Three Types of Extruded Windows: Bay, Bow, and Box
December 16, 2009
Ever wonder what the differences and similarities are among these three types of windows that extend beyond the exterior walls? Read on to find out.
Bay windows are composed of three or more panels that are at 30 degree or better angles to each other. The usual arrangement of a bay window is a center panel that is parallel with the wall with a flanking window on either side. Some or all of the windows may open.
Bay windows are often associated with Victorian style homes, especially those in San Francisco, although they are not restricted to use in that architecture. The original glass in some bay windows built in the mid 19th century was curved. If you are replacing curved glass and are determined to maintain authenticity, be prepared to have the window custom made.
Bay windows take their name from the fact that they form a bay, not because they face the San Francisco Bay (since there are bay windows in houses in just about every state).
Bow windows are composed of four or more panels and are set at 10 degree angels to each other forming a bow shape (as in a drawn archery bow). As is the case with bay windows, some or all of the panes may open.
Sometimes the interior floor follows the extension of the window beyond the exterior wall. This arrangement is called a "bump out." Otherwise, the window is considered a standard bow or bay.
Both bow and bay windows may extend from ceiling to floor, but often they are designed with a window seat to encourage enjoyment of the view.
Box windows have panels that are set at right angles to each other forming a three-sided box. These windows usually have a stationary center pane since the depth of the box prevents easy opening of the center window.

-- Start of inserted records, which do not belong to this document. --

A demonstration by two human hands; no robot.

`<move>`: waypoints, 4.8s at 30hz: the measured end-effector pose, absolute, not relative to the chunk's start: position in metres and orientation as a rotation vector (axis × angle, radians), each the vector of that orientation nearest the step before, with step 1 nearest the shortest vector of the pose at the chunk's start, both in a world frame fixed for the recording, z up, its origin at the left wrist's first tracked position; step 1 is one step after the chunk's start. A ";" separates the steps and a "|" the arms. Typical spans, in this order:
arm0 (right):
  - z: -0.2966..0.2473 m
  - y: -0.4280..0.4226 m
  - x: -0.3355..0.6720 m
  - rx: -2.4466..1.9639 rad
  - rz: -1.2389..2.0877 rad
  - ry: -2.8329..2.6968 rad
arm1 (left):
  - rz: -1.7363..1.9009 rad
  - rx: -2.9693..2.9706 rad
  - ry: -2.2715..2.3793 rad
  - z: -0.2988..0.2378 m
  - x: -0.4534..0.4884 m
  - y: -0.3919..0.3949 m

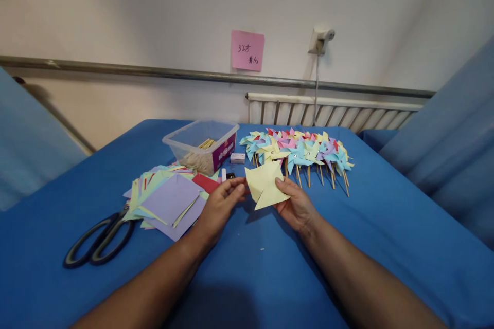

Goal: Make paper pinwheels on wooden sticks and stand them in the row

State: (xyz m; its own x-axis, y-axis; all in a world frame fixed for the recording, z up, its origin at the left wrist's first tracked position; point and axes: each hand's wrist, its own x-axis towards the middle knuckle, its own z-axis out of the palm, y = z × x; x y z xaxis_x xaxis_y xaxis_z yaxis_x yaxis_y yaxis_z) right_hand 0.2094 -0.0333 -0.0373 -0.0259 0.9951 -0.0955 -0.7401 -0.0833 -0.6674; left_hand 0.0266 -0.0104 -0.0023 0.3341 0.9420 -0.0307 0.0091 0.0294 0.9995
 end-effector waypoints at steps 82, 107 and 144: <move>-0.032 -0.044 0.207 -1.059 1.189 -1.223 | 0.479 1.066 0.907 0.000 0.021 -0.022; -0.038 -0.036 0.203 -1.132 1.382 -1.230 | 0.823 1.331 1.100 0.004 0.020 -0.012; -0.036 -0.040 0.202 -1.031 1.418 -1.130 | 0.852 1.296 0.970 -0.002 0.014 -0.005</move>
State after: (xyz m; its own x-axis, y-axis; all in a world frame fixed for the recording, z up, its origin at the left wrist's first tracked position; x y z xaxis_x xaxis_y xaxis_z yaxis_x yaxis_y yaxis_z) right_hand 0.2019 -0.0402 -0.0362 -0.1280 0.9913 -0.0302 -0.1922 -0.0547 -0.9798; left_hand 0.0140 -0.0053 -0.0024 0.3743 0.9221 -0.0980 0.0216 0.0969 0.9951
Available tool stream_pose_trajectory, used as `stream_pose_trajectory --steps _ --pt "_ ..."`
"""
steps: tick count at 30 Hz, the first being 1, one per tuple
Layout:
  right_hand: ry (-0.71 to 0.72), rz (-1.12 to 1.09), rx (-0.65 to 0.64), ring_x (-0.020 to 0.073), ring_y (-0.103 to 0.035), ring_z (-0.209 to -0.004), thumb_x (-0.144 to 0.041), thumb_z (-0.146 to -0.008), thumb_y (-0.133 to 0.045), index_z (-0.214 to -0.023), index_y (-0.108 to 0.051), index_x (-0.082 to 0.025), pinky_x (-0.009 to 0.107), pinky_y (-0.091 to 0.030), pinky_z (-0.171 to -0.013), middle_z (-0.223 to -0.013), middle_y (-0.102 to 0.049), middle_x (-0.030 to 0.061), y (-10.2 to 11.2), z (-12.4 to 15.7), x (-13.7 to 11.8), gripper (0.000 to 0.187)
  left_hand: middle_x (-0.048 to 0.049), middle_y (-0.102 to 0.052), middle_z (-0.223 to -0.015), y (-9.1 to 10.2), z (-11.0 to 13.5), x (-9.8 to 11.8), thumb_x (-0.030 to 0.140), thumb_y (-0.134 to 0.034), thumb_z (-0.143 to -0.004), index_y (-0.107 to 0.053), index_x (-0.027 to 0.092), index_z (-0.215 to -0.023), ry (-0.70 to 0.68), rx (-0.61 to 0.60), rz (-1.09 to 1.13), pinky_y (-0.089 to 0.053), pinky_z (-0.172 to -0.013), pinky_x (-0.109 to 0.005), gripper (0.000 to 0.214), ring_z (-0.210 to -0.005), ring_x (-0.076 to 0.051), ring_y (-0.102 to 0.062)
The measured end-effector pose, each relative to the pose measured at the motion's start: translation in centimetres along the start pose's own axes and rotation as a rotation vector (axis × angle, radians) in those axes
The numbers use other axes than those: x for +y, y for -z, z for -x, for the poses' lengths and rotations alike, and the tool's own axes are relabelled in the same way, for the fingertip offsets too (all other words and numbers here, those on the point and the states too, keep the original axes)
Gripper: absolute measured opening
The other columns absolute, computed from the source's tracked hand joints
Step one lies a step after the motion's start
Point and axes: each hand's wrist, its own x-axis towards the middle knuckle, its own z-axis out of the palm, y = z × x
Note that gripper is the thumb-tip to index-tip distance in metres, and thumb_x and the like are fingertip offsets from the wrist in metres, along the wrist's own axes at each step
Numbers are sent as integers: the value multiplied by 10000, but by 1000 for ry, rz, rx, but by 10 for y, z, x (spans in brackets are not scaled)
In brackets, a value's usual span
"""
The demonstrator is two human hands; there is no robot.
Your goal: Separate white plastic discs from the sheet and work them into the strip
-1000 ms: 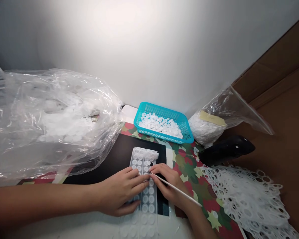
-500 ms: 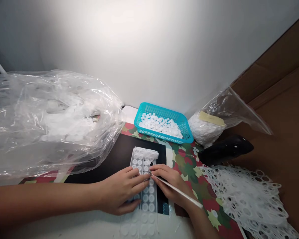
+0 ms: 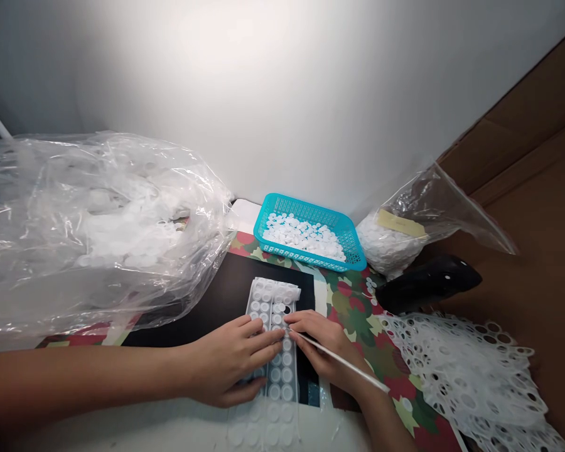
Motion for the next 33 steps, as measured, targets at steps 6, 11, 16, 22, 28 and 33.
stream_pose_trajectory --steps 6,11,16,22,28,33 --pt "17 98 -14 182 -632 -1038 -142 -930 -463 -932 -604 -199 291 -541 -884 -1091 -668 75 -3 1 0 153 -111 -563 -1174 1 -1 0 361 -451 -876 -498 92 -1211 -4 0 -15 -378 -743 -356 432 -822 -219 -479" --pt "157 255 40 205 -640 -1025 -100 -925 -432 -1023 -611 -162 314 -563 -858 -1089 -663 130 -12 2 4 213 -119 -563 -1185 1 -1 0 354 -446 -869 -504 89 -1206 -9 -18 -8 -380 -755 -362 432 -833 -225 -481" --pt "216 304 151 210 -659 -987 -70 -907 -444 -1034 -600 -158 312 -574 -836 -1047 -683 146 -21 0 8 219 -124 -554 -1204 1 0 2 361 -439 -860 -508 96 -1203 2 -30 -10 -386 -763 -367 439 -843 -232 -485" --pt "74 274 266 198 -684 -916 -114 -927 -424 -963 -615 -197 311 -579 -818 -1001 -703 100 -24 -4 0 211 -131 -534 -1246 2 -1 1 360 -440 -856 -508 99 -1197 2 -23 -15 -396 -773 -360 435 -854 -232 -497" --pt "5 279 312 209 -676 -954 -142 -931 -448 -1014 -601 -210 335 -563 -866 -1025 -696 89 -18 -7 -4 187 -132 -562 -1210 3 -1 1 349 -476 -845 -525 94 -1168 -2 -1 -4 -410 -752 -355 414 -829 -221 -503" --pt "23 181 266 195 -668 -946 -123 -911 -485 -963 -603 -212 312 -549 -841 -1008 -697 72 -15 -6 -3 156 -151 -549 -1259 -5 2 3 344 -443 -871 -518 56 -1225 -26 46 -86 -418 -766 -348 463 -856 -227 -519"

Box windows are designed to not so much to take advantage of a view as to provide space and light for growing plants. The top of the box is usually glass whereas the tops of bay and bow windows are often metal, or have covers that match the outside roofing material.
All three types of extruded windows usually require building permits. There may be weight or weather conditions that will determine the maximum size or shape of your installation. Egress from a room is also a major consideration. Work with your contractor or window supplier to determine the right configuration of window for your plans.